The commission did not hold the matter, as requested by a representative of the Marcus family. An affiliate of the family owns the United States Postal Service building at 606 E. Juneau Ave.

“The post office lease will expire soon,” said Joshua Welsh, an attorney for the Marcus Corp. “The post office won’t always necessarily be a post office.”

“We are asking for just a little bit of time here for what could be a mutually beneficial development going forward decades,” said Welsh.

But Gokhman said his firm previously shared plans with representatives of the Marcus-controlled affiliate Diane Building Corporation.

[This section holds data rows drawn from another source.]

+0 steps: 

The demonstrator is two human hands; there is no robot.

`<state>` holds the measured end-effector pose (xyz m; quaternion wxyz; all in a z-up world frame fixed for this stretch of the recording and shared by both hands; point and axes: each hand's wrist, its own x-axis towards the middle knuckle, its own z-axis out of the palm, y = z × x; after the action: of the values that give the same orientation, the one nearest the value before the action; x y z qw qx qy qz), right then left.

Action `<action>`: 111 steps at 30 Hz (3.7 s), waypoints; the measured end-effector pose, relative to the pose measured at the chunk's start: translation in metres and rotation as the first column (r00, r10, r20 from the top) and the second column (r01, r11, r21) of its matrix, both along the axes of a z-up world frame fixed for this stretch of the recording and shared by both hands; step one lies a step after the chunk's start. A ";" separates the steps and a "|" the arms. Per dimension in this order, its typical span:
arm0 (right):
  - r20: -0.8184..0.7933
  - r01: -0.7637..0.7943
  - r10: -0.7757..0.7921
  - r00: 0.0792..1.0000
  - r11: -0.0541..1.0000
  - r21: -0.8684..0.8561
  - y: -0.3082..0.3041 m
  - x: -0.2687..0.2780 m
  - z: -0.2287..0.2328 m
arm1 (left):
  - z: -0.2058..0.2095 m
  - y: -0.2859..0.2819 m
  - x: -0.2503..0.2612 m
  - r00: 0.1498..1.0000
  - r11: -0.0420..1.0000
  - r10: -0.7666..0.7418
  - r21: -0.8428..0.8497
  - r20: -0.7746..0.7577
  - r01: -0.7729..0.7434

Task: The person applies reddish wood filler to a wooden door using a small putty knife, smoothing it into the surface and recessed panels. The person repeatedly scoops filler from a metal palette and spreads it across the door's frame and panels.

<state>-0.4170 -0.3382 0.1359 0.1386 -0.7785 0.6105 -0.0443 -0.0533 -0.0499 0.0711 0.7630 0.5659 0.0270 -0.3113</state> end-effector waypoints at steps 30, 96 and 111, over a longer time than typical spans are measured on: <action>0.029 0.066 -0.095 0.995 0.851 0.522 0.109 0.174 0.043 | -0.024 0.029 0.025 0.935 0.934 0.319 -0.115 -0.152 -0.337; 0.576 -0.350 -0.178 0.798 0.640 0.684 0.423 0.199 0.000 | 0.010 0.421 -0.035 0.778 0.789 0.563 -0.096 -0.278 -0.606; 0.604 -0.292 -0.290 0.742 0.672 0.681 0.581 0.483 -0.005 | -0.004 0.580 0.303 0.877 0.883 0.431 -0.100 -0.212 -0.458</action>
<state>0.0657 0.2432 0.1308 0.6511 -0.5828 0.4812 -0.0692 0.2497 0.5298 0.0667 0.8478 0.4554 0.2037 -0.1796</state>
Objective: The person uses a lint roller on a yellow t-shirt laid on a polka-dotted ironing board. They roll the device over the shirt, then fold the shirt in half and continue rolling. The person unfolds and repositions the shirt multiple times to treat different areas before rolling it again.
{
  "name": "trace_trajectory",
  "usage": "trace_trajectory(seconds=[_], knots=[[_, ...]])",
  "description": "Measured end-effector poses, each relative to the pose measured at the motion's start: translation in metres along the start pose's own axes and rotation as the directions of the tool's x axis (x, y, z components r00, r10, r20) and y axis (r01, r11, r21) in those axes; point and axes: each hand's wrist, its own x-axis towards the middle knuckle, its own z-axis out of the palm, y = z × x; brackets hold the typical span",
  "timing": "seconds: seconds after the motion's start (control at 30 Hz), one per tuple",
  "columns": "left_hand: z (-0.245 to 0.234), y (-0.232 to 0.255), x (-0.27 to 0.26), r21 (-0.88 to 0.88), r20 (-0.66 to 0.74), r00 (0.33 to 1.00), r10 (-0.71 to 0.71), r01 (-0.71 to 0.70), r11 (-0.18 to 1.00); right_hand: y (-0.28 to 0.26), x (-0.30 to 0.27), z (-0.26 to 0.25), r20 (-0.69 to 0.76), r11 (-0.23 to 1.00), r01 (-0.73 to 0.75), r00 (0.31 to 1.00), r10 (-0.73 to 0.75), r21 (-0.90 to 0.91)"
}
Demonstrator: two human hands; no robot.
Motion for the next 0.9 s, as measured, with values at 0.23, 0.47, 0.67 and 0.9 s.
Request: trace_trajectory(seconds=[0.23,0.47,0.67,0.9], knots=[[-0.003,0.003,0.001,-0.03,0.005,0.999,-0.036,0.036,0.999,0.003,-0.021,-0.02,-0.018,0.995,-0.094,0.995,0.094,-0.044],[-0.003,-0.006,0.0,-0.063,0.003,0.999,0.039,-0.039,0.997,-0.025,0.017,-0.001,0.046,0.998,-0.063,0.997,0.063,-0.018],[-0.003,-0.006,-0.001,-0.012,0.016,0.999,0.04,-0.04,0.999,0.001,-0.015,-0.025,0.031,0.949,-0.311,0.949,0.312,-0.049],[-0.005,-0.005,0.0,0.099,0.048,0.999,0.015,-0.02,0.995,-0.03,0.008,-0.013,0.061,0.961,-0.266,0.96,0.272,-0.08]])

“When they say that it expires soon, we are talking about years and years,” said Gokhman. He said the lease could be extended. “We have been in contact with [Marcus] since August of last year.”

“Although it’s not required by code, our building does set back and provide an area for access,” said Gokhman of the space between the two buildings.

Commissioner Ranell Washington pushed for New Land to use minority contractors wherever possible and Brianna Sas-Pérez advocated for the city to continue to find ways to develop affordable housing wherever possible. On the latter, Gokhman said his firm had discussions with DCD about using tax incremental financing to add affordable housing, but couldn’t make the numbers work.

The Common Council also needs to approve a zoning change for the site. Area Alderman Robert Bauman supports the change, but was at a council meeting occurring simultaneously.